» Action item
Would you please copy every line below that includes the string "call"?

» Raw data
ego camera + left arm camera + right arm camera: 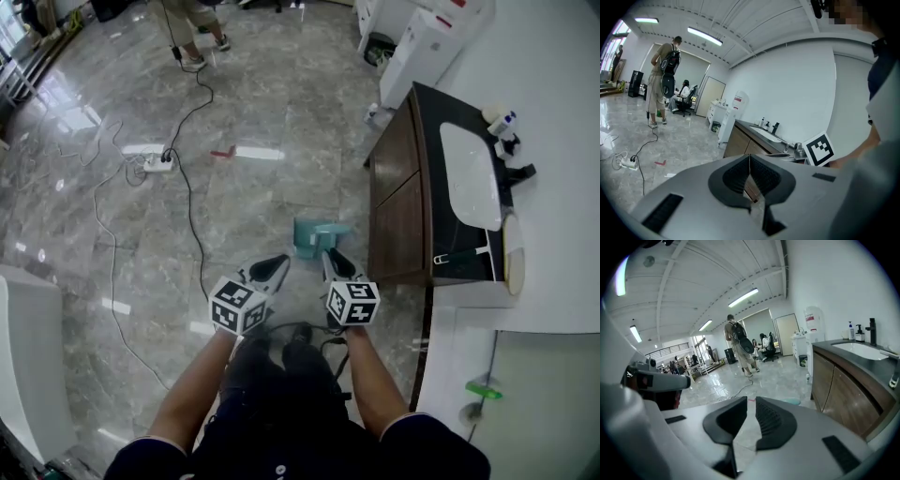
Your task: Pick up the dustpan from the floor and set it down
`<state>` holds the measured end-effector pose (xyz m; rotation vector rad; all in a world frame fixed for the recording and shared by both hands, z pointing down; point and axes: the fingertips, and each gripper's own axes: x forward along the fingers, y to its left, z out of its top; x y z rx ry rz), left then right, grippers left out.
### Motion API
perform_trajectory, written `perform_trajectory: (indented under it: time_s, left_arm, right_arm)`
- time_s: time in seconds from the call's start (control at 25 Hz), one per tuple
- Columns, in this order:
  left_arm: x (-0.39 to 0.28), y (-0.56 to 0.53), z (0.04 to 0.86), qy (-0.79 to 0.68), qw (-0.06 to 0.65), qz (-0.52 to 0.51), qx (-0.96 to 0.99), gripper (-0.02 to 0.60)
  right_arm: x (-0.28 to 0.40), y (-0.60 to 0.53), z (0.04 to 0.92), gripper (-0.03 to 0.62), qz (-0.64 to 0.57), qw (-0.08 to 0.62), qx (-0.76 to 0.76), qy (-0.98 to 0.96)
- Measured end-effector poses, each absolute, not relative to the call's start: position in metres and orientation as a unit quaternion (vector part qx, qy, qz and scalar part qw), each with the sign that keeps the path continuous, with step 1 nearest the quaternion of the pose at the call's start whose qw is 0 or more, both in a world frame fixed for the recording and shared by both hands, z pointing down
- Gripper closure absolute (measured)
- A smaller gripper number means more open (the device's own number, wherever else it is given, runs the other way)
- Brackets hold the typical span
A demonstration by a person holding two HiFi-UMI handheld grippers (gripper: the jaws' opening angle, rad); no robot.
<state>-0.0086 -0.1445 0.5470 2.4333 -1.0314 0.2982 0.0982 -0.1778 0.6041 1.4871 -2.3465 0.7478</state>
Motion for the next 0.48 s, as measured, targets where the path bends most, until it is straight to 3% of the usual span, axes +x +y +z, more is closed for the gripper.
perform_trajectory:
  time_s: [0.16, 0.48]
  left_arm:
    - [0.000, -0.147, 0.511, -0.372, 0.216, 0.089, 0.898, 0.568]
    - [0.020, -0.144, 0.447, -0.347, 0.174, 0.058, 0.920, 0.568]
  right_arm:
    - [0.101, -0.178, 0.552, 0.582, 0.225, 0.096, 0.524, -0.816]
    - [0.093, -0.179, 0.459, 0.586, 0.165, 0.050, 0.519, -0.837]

» Solution to this task
- time_s: time in seconds from the call's start (control at 25 Hz), one per tuple
- Measured end-effector poses, each absolute, not relative to the call's start: position in metres and orientation as a unit quaternion (vector part qx, qy, qz and scalar part qw), each with the sign that keeps the path continuous, with step 1 nearest the quaternion of the pose at the call's start whose qw is 0 or more, both in a world frame fixed for the recording and shared by both hands, z pointing down

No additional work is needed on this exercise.